■ Task objective
Please reproduce the data exactly, excluding any pictures it contains.

[Data entries]
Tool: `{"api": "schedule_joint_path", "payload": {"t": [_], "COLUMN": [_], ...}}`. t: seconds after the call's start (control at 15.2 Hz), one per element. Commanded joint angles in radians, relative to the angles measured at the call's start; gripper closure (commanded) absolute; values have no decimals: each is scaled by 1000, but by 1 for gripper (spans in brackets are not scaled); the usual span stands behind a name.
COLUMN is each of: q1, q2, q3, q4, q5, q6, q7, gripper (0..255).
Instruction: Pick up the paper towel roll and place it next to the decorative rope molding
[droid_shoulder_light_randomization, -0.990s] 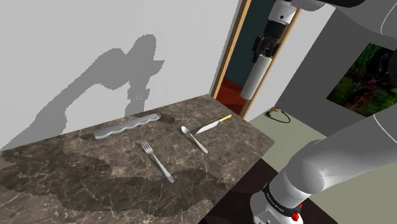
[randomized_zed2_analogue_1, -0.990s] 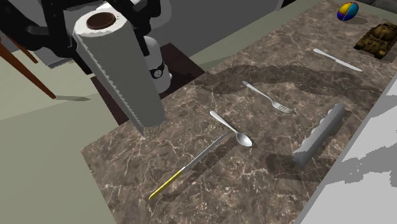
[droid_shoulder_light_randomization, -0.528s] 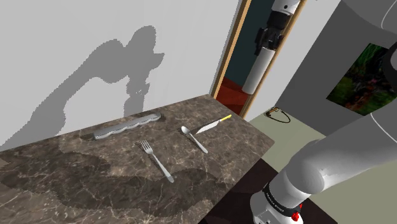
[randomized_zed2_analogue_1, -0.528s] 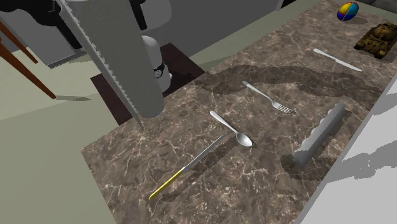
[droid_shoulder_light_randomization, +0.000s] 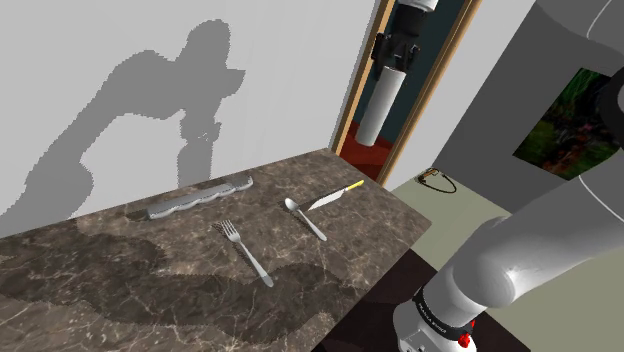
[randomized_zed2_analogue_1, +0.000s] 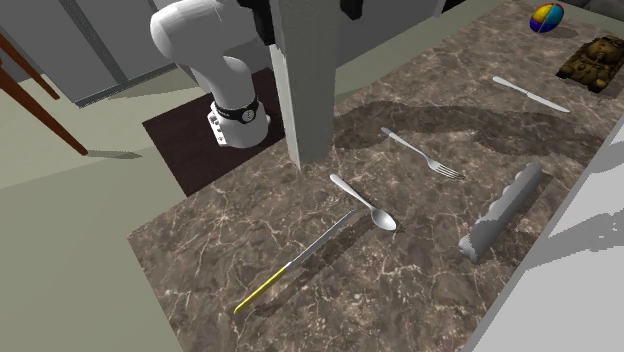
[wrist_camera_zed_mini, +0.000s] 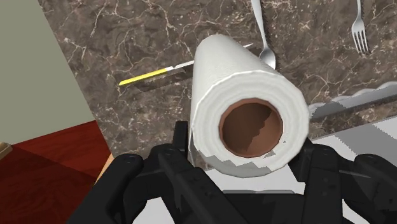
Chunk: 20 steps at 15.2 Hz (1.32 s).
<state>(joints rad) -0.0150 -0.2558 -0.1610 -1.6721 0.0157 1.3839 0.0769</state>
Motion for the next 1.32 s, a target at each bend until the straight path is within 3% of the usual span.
{"api": "schedule_joint_path", "payload": {"t": [0.0,0.66,1.25], "q1": [18,110,210], "q2": [14,155,382], "q3": [30,167,268], "q4": [10,157,435], "q5": [11,49,38], "q6": [5,11,-28], "q7": [49,281,482], "gripper": [255,255,255]}}
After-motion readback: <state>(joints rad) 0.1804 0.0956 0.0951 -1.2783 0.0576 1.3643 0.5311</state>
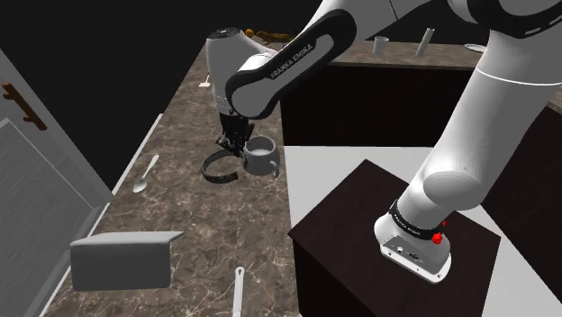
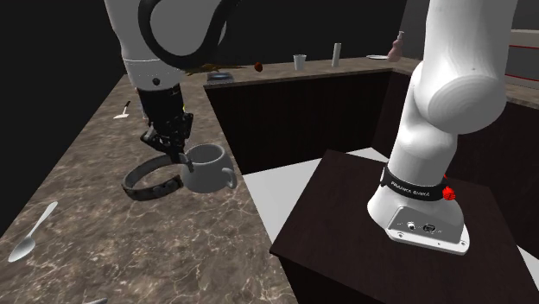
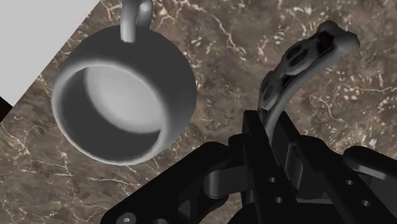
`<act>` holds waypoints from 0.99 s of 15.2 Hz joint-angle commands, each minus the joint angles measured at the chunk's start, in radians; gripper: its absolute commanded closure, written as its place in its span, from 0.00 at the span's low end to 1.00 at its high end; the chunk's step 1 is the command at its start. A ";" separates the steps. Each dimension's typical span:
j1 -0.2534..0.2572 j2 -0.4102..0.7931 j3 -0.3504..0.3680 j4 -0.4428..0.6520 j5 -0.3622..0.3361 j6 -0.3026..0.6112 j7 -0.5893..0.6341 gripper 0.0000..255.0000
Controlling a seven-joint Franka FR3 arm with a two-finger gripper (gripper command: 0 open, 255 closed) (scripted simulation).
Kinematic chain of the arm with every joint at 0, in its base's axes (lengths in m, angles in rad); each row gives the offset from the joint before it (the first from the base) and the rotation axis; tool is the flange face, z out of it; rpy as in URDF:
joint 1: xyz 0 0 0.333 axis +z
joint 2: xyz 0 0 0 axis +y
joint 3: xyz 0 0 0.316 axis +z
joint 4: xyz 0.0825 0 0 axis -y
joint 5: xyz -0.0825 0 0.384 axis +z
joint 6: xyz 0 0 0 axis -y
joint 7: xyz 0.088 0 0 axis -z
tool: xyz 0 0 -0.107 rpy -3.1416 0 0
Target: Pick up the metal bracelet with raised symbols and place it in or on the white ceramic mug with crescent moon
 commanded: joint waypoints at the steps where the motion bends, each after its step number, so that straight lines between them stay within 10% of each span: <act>1: -0.023 -0.017 -0.014 -0.016 0.011 0.002 -0.043 1.00; 15: -0.201 -0.059 -0.162 -0.077 0.047 0.041 -0.391 1.00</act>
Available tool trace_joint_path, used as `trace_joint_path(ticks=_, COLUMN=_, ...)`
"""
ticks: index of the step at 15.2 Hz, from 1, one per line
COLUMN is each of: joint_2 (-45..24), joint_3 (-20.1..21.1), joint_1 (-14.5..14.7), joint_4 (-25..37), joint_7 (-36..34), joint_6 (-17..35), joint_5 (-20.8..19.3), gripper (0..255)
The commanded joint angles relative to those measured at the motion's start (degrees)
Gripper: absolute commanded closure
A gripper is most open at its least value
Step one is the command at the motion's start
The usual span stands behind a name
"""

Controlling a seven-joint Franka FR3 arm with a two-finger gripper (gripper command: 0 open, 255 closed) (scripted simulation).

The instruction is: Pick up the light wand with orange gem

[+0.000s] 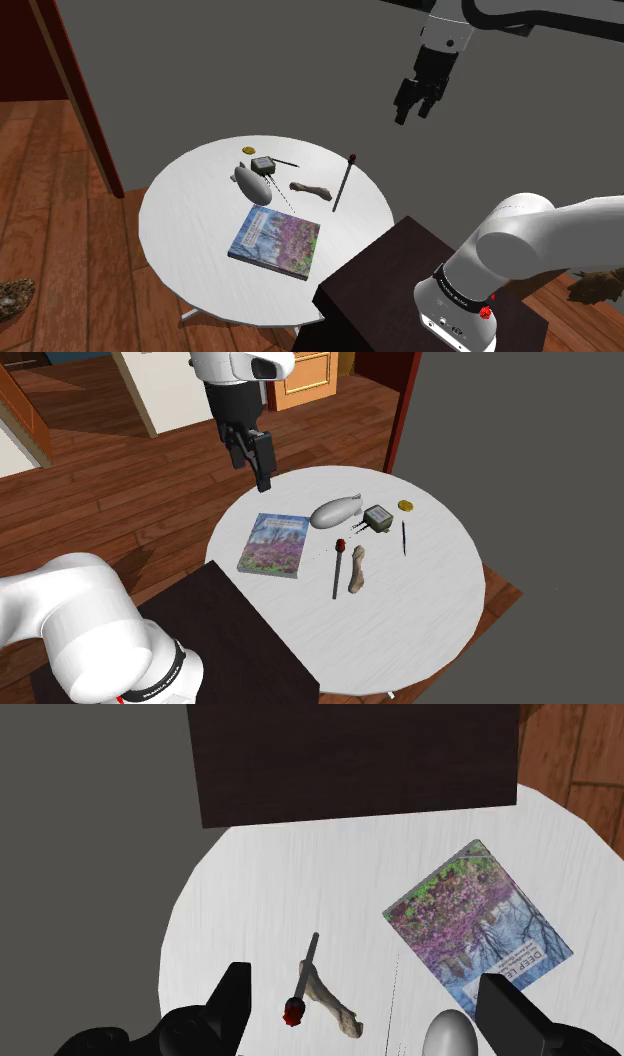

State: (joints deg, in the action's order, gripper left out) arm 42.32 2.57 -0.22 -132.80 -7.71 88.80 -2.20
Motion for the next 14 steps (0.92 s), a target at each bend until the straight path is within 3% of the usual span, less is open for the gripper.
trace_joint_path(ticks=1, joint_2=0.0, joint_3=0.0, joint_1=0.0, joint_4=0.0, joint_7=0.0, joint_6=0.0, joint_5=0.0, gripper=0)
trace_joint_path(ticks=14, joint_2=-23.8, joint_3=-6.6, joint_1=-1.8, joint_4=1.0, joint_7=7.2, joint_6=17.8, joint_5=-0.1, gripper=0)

■ Answer area
Tool: `{"api": "schedule_joint_path", "payload": {"t": [_], "COLUMN": [_], ...}}`. t: seconds after the call's start (control at 15.2 Hz), one per element. Commanded joint angles in radians, relative to the angles measured at the call's start; gripper closure (commanded) absolute; values have no decimals: each is scaled by 1000, but by 1 for gripper (spans in brackets are not scaled); the usual span stands behind a name.
COLUMN is each of: q1, q2, q3, q4, q5, q6, q7, gripper (0..255).
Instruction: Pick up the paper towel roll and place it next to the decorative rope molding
[droid_shoulder_light_randomization, -0.990s] 
[randomized_zed2_analogue_1, -0.990s] 
[droid_shoulder_light_randomization, -0.528s] 
[randomized_zed2_analogue_1, -0.528s] 
[droid_shoulder_light_randomization, +0.000s] 
[randomized_zed2_analogue_1, +0.000s] 
[wrist_camera_zed_mini, +0.000s] 
Chunk: 20 steps at 15.2 Hz (1.32 s).
<state>(joints rad) -0.0150 -0.2558 -0.1610 -1.6721 0.0157 1.3839 0.0769</state>
Motion for the next 1.32 s, a target at each bend until the straight path is within 3% of the usual span.
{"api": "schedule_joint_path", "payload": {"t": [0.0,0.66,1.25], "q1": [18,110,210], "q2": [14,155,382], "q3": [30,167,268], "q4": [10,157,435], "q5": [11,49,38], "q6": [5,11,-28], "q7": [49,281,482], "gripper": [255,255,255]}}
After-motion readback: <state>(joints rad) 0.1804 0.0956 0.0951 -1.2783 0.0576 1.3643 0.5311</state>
`<act>` holds waypoints from 0.99 s of 15.2 Hz joint-angle commands, each minus the joint angles measured at the chunk's start, in radians; gripper: its absolute commanded closure, written as its place in its span, from 0.00 at the span's low end to 1.00 at its high end; the chunk's step 1 is the command at its start. A ";" separates the steps. Each dimension's typical span:
j1 -0.2534..0.2572 j2 -0.4102..0.7931 j3 -0.3504..0.3680 j4 -0.4428..0.6520 j5 -0.3622..0.3361 j6 -0.3026..0.6112 j7 -0.5893..0.6341 gripper 0.0000..255.0000
Controlling a seven-joint Franka FR3 arm with a two-finger gripper (gripper command: 0 open, 255 closed) (scripted simulation).
Kinematic chain of the arm with every joint at 0, in its base's axes (lengths in m, angles in rad); each row gives the offset from the joint before it (the first from the base) and the rotation axis; tool is the flange face, z out of it; rpy as in URDF:
joint 1: xyz 0 0 0.333 axis +z
joint 2: xyz 0 0 0 axis +y
joint 3: xyz 0 0 0.316 axis +z
joint 4: xyz 0.0825 0 0 axis -y
joint 5: xyz -0.0825 0 0.384 axis +z
joint 6: xyz 0 0 0 axis -y
joint 7: xyz 0.088 0 0 axis -z
tool: xyz 0 0 -0.107 rpy -3.1416 0 0
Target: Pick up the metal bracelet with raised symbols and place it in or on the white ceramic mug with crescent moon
 commanded: joint waypoints at the steps where the motion bends, each after its step number, so that straight lines between them stay within 10% of each span: <act>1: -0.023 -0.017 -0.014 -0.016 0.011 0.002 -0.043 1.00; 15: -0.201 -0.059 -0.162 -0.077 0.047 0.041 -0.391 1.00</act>
Available tool trace_joint_path, used as `trace_joint_path(ticks=_, COLUMN=_, ...)`
"""
ticks: index of the step at 15.2 Hz, from 1, one per line
COLUMN is each of: joint_2 (-45..24), joint_3 (-20.1..21.1), joint_1 (-14.5..14.7), joint_4 (-25..37), joint_7 (-36..34), joint_6 (-17..35), joint_5 (-20.8..19.3), gripper (0..255)
The commanded joint angles relative to those measured at the motion's start (degrees)
Gripper: absolute commanded closure
A gripper is most open at its least value
Step one is the command at the motion's start
The usual span stands behind a name
"""

Controlling a seven-joint Franka FR3 arm with a two-finger gripper (gripper command: 0 open, 255 closed) (scripted simulation).

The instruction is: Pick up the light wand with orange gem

[+0.000s] 

State: (joints deg, in the action's order, gripper left out) arm 42.32 2.57 -0.22 -132.80 -7.71 88.80 -2.20
Motion for the next 14 steps (0.92 s), a target at each bend until the straight path is within 3% of the usual span, less is open for the gripper.
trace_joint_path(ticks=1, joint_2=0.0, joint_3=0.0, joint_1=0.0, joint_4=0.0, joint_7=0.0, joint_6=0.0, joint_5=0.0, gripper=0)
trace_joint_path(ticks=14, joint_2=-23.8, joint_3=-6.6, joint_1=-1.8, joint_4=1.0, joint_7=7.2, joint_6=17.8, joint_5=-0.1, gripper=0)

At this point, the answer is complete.